Every line below between the line holding "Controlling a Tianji" and the line holding "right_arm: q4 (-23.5", inclusive, should be repeated exactly, and all other lines omitted.

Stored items
---------------

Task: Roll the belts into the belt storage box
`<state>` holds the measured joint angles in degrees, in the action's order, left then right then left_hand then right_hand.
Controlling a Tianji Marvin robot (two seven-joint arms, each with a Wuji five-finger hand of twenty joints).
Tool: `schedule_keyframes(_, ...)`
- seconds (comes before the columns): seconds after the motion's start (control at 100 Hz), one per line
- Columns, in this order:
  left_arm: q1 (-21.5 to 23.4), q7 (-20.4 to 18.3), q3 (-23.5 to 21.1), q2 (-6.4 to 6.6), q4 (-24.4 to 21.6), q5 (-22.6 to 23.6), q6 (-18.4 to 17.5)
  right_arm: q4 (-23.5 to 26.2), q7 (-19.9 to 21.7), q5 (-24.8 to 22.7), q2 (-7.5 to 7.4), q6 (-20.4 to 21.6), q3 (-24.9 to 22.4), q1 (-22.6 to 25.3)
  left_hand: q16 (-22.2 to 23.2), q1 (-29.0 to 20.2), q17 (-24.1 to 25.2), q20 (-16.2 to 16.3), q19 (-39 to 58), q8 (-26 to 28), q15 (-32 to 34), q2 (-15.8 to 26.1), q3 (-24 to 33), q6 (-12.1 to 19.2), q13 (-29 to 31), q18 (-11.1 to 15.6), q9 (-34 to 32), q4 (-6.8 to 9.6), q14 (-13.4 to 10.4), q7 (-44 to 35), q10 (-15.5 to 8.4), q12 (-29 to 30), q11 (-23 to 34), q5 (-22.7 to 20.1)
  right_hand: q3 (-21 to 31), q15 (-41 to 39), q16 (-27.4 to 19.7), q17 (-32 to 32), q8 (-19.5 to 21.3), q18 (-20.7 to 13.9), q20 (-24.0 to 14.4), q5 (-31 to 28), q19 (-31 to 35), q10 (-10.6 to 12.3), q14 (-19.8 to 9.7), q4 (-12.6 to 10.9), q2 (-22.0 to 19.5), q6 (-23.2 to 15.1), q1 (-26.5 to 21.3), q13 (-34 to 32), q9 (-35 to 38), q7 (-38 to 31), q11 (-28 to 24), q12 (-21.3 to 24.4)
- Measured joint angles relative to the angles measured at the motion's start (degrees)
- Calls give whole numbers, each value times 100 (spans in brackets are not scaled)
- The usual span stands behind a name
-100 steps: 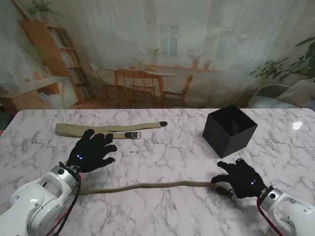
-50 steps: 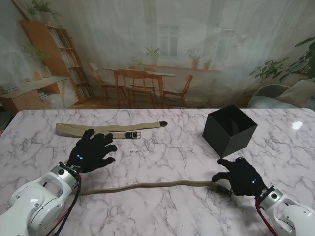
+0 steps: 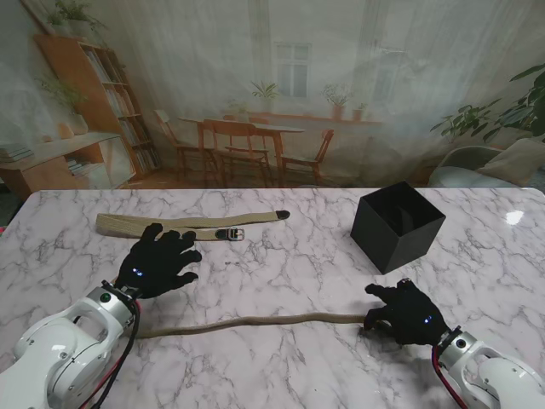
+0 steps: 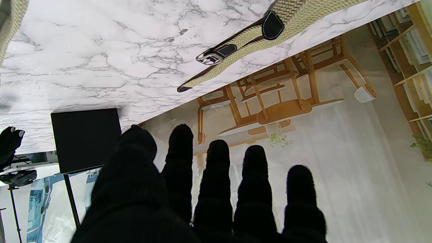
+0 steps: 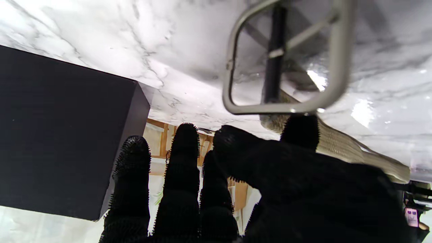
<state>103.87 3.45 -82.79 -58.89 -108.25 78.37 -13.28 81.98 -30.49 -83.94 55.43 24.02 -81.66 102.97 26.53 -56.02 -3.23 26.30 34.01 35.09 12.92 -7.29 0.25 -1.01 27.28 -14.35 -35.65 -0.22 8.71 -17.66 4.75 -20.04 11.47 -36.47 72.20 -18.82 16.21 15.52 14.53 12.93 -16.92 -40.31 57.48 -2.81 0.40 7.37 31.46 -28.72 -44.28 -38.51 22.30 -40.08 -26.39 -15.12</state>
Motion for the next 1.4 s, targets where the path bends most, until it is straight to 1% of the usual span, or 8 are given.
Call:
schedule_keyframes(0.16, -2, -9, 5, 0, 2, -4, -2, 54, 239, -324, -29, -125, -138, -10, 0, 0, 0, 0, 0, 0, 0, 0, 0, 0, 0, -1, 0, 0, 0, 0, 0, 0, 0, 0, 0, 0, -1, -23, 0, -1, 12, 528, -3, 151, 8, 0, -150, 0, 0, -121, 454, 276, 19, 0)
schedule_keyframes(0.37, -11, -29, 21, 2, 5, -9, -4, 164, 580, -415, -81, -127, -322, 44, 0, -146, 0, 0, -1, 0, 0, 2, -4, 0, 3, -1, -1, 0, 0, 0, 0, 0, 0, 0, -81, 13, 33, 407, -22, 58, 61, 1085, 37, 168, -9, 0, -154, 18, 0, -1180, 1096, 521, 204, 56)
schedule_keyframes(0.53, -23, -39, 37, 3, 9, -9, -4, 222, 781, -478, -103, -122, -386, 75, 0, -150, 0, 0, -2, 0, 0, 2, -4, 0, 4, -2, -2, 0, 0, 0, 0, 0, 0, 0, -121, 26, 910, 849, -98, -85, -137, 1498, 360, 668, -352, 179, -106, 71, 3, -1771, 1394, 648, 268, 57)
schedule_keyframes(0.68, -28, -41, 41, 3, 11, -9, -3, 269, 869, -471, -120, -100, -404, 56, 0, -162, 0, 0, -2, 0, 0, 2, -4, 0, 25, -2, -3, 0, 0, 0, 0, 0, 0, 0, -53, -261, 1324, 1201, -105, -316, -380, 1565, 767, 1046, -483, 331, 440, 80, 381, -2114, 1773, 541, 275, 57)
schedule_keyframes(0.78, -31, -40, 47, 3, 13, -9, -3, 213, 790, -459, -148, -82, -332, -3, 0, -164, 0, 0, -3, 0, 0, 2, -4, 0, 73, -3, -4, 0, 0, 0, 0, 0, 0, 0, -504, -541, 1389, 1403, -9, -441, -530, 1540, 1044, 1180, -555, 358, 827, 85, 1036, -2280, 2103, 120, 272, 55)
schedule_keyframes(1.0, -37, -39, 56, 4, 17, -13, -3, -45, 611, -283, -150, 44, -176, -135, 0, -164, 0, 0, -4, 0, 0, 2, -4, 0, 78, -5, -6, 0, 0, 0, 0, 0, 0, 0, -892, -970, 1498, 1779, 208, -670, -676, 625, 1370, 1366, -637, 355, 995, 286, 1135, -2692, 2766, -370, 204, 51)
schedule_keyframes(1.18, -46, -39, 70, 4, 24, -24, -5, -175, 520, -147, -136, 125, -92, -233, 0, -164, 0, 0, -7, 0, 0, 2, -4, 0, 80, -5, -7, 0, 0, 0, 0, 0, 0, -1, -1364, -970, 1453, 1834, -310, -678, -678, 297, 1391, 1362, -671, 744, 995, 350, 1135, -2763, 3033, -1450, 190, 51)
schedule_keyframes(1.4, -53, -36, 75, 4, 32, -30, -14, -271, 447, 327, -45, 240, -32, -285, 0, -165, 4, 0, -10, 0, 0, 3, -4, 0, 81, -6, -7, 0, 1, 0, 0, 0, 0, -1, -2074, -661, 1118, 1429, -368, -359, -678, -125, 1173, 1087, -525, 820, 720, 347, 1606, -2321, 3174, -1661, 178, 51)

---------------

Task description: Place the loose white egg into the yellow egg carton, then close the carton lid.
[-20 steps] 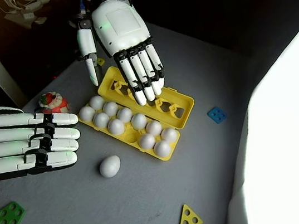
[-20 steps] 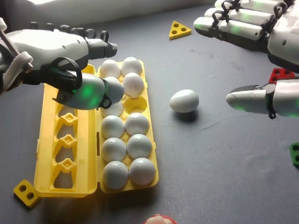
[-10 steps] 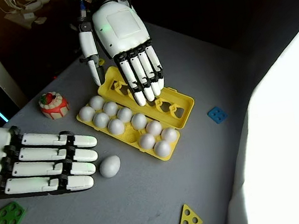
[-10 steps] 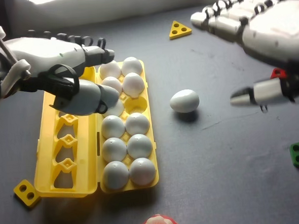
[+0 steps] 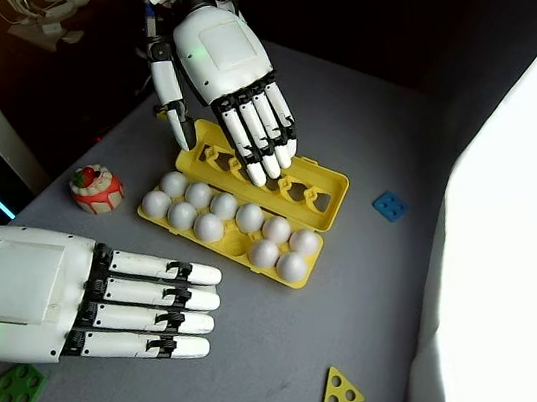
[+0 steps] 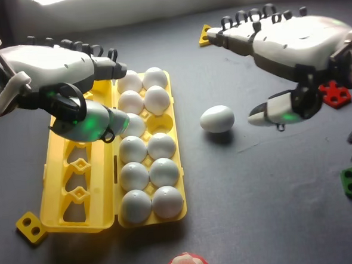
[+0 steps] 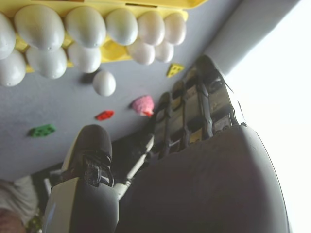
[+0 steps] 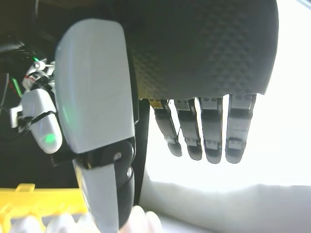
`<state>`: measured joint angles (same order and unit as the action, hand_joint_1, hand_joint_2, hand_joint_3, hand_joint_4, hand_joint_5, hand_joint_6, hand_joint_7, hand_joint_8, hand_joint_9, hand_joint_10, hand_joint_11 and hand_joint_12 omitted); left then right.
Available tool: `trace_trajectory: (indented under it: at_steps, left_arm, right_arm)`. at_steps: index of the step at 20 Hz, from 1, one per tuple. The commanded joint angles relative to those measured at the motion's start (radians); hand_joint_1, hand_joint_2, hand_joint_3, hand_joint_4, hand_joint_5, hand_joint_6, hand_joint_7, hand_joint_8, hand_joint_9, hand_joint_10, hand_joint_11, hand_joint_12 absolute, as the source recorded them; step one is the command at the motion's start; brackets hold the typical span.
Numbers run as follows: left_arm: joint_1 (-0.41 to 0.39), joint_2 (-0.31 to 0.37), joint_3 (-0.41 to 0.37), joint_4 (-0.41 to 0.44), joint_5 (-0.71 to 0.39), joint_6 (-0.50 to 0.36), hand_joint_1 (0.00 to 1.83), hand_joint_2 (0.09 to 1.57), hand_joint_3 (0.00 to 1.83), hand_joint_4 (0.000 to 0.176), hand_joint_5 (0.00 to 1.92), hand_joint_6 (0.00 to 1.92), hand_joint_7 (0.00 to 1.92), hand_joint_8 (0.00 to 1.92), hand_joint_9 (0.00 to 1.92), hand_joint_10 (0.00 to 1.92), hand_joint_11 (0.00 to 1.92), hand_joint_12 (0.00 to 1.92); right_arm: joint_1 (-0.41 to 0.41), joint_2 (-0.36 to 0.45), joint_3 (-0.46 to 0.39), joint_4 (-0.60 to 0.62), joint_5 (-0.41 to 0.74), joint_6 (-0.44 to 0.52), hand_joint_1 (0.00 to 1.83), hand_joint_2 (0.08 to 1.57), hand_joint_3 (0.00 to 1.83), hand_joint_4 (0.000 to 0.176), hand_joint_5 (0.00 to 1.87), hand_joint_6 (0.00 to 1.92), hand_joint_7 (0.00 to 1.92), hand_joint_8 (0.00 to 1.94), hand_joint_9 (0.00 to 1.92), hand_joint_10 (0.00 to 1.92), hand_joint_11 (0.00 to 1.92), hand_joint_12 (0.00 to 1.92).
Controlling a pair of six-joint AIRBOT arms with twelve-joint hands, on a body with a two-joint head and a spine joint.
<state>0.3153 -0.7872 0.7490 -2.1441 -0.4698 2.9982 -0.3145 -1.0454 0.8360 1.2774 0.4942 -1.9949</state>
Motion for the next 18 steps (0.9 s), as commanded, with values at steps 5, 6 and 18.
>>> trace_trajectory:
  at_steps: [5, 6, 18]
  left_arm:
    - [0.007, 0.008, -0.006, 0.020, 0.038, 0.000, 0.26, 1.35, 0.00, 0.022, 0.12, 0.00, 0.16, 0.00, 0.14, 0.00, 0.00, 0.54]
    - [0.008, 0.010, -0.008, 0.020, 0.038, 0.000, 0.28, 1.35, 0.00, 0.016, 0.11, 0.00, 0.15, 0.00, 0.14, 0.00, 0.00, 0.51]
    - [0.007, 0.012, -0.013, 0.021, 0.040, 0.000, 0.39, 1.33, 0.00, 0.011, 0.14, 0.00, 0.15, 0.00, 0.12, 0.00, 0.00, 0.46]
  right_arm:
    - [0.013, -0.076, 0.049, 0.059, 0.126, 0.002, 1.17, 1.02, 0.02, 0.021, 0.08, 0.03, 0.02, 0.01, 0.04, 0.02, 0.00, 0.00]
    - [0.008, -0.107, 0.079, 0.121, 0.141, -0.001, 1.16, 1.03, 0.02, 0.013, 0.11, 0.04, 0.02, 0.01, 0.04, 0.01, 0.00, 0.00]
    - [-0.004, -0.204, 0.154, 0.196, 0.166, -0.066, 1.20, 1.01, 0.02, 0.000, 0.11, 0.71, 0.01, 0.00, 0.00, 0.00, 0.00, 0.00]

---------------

* **Finished task**
Controlling a Tianji Marvin robot (two seven-joint arms, each with a Wuji five-finger hand of twenty joints).
Tool: `schedule_keyframes(_, ...)`
- seconds (comes before the columns): seconds after the motion's start (control at 100 Hz), one per line
- Columns, in this order:
  left_arm: q1 (-21.5 to 23.4), q7 (-20.4 to 18.3), q3 (-23.5 to 21.1), q2 (-6.4 to 6.6), q4 (-24.4 to 21.6), q5 (-22.6 to 23.6), q6 (-18.4 to 17.5)
  right_arm: q4 (-23.5 to 26.2), q7 (-19.9 to 21.7), q5 (-24.8 to 22.7), q2 (-7.5 to 7.4), q6 (-20.4 to 21.6), q3 (-24.9 to 22.4), q1 (-22.6 to 25.3)

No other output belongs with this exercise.